◆ PROBLEM
With the material below, print exactly the lines between the line holding "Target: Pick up" and the line holding "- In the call", inclusive. Add nothing else.

◆ DATA TO EXAMINE

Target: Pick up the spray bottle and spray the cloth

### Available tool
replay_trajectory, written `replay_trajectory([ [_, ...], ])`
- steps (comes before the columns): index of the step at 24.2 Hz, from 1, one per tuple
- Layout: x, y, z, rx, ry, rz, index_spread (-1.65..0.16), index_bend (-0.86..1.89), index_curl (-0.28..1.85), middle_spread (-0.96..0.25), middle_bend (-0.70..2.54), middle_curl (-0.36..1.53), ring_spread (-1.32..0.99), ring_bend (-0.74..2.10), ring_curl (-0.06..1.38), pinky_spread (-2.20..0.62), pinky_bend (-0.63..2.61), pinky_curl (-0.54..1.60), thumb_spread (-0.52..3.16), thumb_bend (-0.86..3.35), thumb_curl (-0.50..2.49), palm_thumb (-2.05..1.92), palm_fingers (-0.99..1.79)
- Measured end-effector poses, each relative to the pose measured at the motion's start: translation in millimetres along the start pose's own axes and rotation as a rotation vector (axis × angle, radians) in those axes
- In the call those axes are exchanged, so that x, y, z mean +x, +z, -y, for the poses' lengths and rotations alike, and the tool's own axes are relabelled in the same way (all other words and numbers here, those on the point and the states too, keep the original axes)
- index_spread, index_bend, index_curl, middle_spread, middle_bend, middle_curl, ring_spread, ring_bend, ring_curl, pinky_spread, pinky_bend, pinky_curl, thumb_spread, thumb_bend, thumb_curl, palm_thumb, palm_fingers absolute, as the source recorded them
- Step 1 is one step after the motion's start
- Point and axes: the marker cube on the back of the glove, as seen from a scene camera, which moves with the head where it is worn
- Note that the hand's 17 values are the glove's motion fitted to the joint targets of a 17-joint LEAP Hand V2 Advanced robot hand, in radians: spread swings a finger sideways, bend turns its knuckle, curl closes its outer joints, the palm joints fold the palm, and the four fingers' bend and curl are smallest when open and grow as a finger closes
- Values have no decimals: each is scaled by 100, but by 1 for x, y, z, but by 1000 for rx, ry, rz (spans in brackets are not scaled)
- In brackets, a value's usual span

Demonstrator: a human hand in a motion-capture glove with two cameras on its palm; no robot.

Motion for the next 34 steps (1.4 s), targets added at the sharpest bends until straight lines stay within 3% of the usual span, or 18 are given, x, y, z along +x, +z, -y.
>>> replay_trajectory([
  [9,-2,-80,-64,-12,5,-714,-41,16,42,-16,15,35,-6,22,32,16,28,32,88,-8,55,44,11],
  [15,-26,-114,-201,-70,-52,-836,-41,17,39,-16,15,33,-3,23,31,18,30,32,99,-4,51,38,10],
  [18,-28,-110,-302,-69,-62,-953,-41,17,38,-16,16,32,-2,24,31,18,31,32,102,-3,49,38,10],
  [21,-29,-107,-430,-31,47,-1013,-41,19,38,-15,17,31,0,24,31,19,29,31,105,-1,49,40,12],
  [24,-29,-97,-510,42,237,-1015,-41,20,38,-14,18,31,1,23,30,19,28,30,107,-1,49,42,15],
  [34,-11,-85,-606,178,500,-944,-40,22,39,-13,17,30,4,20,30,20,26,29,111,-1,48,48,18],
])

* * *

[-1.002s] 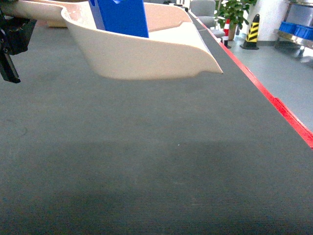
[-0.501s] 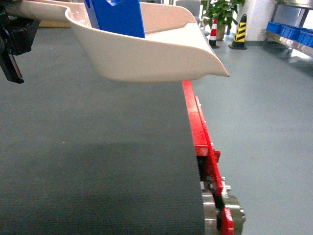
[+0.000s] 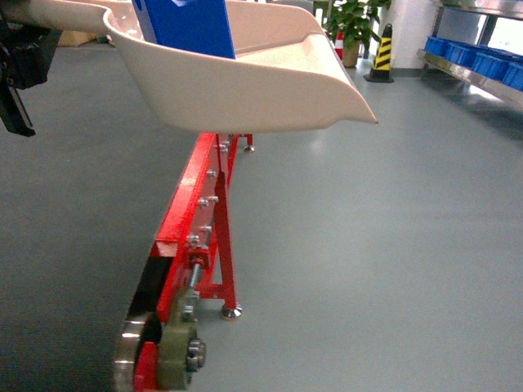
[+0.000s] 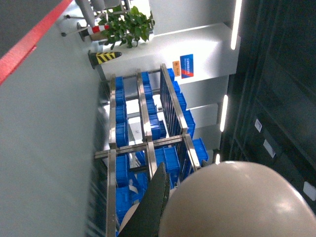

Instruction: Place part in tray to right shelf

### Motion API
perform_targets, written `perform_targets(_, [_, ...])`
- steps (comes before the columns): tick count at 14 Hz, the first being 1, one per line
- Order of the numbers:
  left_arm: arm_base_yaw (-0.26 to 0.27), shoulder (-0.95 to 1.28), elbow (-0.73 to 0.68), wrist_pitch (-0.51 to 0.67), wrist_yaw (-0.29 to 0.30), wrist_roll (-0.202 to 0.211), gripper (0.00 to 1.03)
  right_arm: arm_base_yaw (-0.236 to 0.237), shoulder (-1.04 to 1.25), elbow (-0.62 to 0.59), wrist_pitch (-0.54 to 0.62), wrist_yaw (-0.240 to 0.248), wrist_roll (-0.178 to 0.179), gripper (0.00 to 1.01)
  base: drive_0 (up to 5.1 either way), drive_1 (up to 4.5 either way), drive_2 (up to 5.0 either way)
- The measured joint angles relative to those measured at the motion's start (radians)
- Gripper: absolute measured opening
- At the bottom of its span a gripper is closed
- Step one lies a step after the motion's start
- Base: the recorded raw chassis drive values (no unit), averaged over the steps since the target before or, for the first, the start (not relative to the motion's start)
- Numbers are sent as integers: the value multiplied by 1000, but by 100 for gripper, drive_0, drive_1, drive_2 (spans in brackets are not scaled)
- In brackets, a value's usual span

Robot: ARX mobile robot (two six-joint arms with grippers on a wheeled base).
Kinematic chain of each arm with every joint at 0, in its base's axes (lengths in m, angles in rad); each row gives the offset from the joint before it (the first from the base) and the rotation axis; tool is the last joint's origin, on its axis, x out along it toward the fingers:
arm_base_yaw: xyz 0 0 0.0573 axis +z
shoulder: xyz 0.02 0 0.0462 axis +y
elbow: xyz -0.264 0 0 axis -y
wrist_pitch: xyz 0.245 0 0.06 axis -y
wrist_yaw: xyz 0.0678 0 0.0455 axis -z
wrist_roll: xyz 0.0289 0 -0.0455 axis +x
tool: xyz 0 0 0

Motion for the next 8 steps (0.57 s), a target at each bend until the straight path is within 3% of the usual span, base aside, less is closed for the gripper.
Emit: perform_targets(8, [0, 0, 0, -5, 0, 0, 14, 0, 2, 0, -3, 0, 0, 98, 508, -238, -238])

◆ ANSWER BOX
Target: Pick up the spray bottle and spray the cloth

### Available tool
replay_trajectory, written `replay_trajectory([ [_, ...], ])`
- steps (comes before the columns): index of the step at 24.2 Hz, from 1, one per tuple
- Layout: x, y, z, rx, ry, rz, index_spread (-1.65..0.16), index_bend (-0.86..1.89), index_curl (-0.28..1.85), middle_spread (-0.96..0.25), middle_bend (-0.70..2.54), middle_curl (-0.36..1.53), ring_spread (-1.32..0.99), ring_bend (-0.74..2.10), ring_curl (-0.06..1.38), pinky_spread (-2.20..0.62), pinky_bend (-0.63..2.61), pinky_curl (-0.54..1.60), thumb_spread (-0.52..3.16), thumb_bend (-0.86..3.35), thumb_curl (-0.50..2.49), palm_thumb (-2.05..1.92), palm_fingers (-0.99..1.79)
- Measured end-effector poses, each relative to the pose measured at the motion's start: translation in millimetres along the start pose's own axes and rotation as a rotation vector (axis × angle, radians) in those axes
- In the call those axes are exchanged, so that x, y, z mean +x, +z, -y, for the poses' lengths and rotations alike, and the tool's own axes are relabelled in the same way (all other words and numbers here, those on the point and the states too, keep the original axes)

Work on this exercise has been completed.